Copy out every line of the data that has the word "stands" somewhere in it.
GIVEN DATA Start Marker
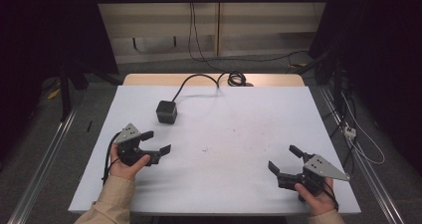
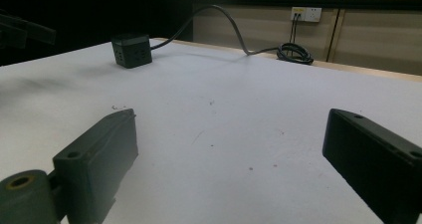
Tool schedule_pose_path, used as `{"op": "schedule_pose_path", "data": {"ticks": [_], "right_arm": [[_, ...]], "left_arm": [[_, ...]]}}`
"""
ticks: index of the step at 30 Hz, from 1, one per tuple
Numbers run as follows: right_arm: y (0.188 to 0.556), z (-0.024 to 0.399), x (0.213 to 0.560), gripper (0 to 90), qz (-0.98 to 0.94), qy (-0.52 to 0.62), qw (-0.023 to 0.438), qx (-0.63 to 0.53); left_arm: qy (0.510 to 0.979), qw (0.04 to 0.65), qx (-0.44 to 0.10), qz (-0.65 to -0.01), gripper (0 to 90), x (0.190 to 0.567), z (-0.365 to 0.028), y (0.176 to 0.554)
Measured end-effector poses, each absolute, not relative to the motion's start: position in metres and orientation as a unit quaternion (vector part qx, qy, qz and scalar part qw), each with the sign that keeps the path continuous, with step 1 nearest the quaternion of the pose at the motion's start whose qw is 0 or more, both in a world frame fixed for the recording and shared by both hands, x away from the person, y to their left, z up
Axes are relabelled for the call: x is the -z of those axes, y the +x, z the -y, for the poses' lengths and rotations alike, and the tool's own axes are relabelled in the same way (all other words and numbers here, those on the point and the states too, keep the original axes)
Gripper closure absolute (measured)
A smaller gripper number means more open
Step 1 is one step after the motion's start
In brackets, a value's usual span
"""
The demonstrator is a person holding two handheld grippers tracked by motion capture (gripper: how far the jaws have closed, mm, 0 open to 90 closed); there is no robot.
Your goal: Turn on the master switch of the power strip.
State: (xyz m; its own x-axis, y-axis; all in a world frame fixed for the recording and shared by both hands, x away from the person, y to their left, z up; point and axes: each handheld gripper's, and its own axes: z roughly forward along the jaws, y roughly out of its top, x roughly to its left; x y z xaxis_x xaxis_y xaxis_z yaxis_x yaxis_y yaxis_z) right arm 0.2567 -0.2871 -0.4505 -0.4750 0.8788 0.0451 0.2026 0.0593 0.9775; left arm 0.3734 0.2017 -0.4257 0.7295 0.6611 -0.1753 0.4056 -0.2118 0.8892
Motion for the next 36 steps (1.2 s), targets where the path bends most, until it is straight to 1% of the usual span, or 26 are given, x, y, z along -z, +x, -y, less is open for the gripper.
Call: {"op": "schedule_pose_path", "data": {"ticks": [31, 36], "right_arm": [[0.256, 0.288, 0.450, 6.5, -0.658, 0.410, 0.309, -0.550], [0.258, 0.287, 0.450, 6.5, -0.660, 0.408, 0.308, -0.550]], "left_arm": [[0.772, 0.512, -0.139, -0.350, 9.3, 0.435, -0.223, 0.354], [0.775, 0.502, -0.150, -0.354, 7.7, 0.437, -0.228, 0.353]]}}
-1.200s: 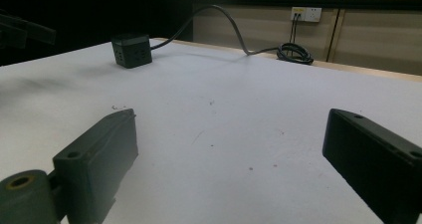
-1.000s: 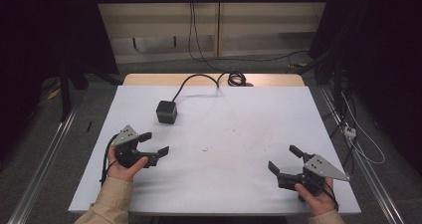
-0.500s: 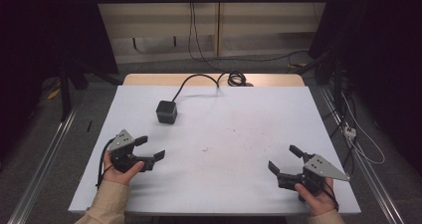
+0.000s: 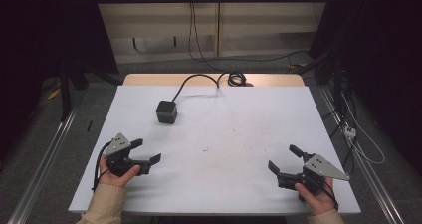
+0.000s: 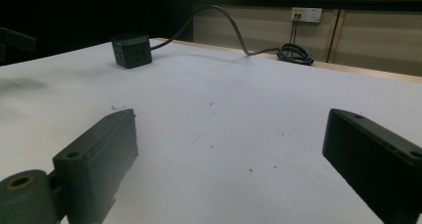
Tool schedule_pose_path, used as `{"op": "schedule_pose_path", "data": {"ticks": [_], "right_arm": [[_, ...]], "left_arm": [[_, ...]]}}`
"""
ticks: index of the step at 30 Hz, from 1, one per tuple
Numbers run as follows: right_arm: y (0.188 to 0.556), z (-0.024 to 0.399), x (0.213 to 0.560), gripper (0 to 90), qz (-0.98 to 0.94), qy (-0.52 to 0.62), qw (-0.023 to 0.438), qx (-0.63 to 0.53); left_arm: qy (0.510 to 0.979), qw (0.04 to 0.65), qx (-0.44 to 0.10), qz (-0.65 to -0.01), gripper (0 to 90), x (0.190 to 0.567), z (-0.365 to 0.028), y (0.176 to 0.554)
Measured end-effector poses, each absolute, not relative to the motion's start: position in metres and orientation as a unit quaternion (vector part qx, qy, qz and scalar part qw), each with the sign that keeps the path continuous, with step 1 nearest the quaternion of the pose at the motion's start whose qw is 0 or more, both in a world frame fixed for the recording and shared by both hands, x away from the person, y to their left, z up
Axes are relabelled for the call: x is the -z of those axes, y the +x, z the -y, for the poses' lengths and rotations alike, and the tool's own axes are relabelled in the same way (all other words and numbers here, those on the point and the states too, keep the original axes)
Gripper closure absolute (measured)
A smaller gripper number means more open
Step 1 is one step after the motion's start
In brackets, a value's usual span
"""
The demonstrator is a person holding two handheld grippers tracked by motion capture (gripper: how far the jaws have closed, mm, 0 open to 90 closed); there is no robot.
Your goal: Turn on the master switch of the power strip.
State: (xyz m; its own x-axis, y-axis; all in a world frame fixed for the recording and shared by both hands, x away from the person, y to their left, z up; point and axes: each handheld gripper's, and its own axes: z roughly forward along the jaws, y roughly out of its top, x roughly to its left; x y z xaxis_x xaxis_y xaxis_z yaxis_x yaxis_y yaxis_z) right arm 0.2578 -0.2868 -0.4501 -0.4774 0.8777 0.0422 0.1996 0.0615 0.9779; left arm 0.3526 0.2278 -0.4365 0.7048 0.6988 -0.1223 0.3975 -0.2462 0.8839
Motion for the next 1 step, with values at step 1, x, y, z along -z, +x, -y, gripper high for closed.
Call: {"op": "schedule_pose_path", "data": {"ticks": [1], "right_arm": [[0.2580, 0.2864, 0.4501, 6.5, -0.661, 0.409, 0.307, -0.550]], "left_arm": [[0.774, 0.501, -0.149, -0.356, 7.6, 0.4372, -0.2285, 0.3524]]}}
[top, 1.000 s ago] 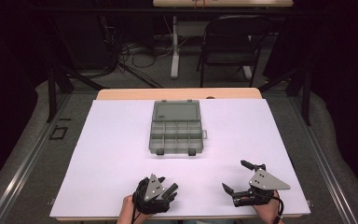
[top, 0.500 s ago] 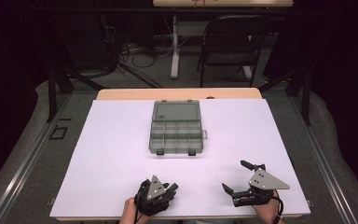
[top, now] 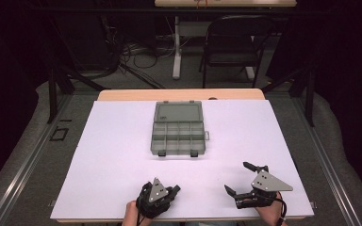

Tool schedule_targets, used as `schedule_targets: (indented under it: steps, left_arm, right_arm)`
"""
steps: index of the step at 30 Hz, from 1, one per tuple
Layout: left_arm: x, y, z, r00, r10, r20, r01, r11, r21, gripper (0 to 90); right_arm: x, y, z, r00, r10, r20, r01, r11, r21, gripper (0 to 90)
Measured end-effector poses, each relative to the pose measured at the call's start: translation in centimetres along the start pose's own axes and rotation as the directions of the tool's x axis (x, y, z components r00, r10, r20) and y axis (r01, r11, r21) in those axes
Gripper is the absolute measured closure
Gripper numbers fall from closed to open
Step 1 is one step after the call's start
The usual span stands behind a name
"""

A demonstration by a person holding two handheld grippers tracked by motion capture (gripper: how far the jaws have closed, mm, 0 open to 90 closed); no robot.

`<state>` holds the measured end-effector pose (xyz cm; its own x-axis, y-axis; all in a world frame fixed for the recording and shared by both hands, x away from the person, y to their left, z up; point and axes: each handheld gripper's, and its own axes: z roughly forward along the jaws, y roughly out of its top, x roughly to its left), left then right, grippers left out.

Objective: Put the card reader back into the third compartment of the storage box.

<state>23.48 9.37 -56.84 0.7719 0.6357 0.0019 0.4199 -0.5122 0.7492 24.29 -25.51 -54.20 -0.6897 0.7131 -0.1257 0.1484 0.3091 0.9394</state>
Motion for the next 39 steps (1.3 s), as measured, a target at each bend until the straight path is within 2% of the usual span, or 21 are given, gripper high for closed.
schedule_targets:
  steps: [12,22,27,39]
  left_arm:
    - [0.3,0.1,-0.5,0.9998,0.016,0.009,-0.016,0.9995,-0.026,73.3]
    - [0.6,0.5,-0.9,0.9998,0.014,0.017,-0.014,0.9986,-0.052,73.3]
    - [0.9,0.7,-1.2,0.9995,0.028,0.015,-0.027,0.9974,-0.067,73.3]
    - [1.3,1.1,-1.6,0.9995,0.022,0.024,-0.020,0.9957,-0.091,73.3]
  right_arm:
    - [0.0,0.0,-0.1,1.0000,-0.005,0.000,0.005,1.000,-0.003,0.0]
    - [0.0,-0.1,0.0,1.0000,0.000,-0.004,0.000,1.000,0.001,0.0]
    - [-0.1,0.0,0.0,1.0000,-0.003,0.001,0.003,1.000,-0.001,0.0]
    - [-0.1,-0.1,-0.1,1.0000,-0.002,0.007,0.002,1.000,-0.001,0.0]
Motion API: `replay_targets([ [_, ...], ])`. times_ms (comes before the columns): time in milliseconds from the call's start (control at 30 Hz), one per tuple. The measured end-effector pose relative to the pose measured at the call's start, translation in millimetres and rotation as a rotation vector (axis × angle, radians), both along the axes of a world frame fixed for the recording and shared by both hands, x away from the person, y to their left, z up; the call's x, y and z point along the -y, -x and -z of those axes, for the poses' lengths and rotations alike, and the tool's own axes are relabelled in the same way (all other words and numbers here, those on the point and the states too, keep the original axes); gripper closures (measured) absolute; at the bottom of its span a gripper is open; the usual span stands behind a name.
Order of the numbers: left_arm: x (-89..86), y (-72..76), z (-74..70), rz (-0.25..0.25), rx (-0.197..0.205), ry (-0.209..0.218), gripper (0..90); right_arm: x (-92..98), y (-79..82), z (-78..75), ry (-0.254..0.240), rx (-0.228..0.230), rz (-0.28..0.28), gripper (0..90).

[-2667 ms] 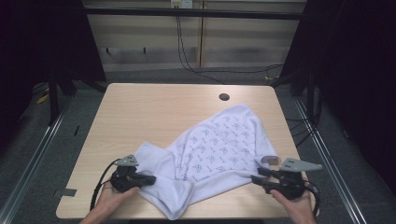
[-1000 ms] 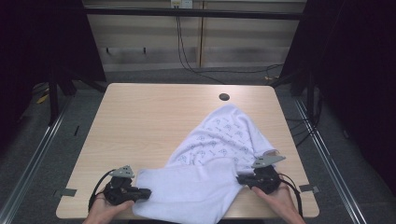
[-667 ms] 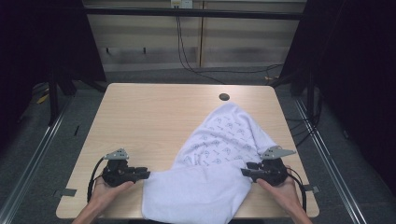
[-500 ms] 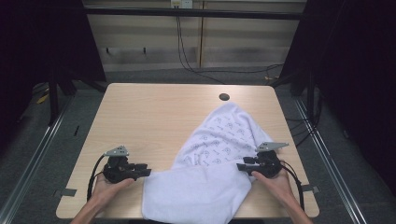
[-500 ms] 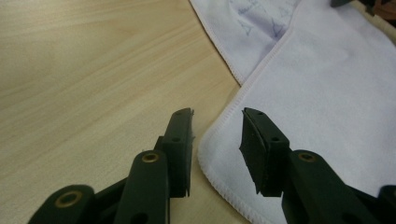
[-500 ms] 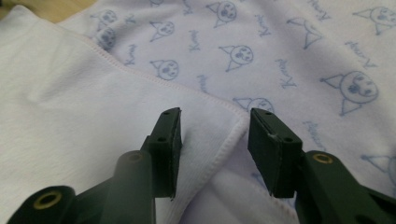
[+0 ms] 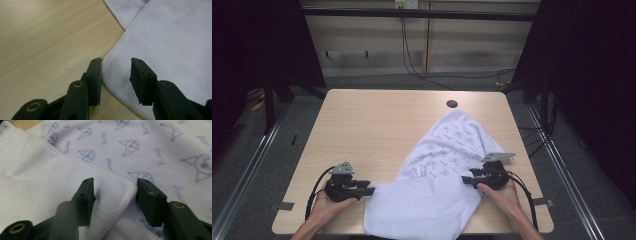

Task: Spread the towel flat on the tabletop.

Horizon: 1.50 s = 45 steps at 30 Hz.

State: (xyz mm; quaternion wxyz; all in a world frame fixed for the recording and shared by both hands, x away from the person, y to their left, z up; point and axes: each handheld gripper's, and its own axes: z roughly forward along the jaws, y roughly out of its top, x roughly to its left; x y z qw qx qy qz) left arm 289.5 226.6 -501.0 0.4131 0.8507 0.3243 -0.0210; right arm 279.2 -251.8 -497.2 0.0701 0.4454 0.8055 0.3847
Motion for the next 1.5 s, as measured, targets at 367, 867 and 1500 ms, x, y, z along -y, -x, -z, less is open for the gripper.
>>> replay_targets([
  [367, 5.3, 9.0, -4.6, 0.093, -0.031, 0.056, 88.5, -1.8, 13.2, -16.7, -0.095, 0.053, -0.05, 82.9],
  [867, 91.7, -2.5, -7.2, 0.206, -0.001, 0.084, 88.3, 31.6, 40.3, -10.5, -0.003, -0.01, 0.042, 83.1],
  [1500, 89.9, -52.7, 1.6, 0.03, 0.049, -0.039, 88.7, 0.3, -91.0, 3.7, 0.096, 0.066, 0.141, 83.6],
])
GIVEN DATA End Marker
ANSWER TO THIS EXERCISE
The usual span stands behind a name
Motion API: `replay_targets([ [_, ...], ])`. times_ms (comes before the columns): time in milliseconds from the call's start (control at 30 Hz), one per tuple. The measured end-effector pose relative to the pose measured at the call's start, translation in millimetres and rotation as a rotation vector (axis × angle, radians), both along the axes of a world frame fixed for the recording and shared by both hands, x away from the person, y to their left, z up; the call's x, y and z point along the -y, -x and -z of those axes, for the poses' lengths and rotations alike, and the tool's own axes are relabelled in the same way (all other words and numbers here, those on the point and the states too, keep the original axes); gripper closures (measured) absolute; at the bottom of its span a gripper is open; the usual span stands behind a name.

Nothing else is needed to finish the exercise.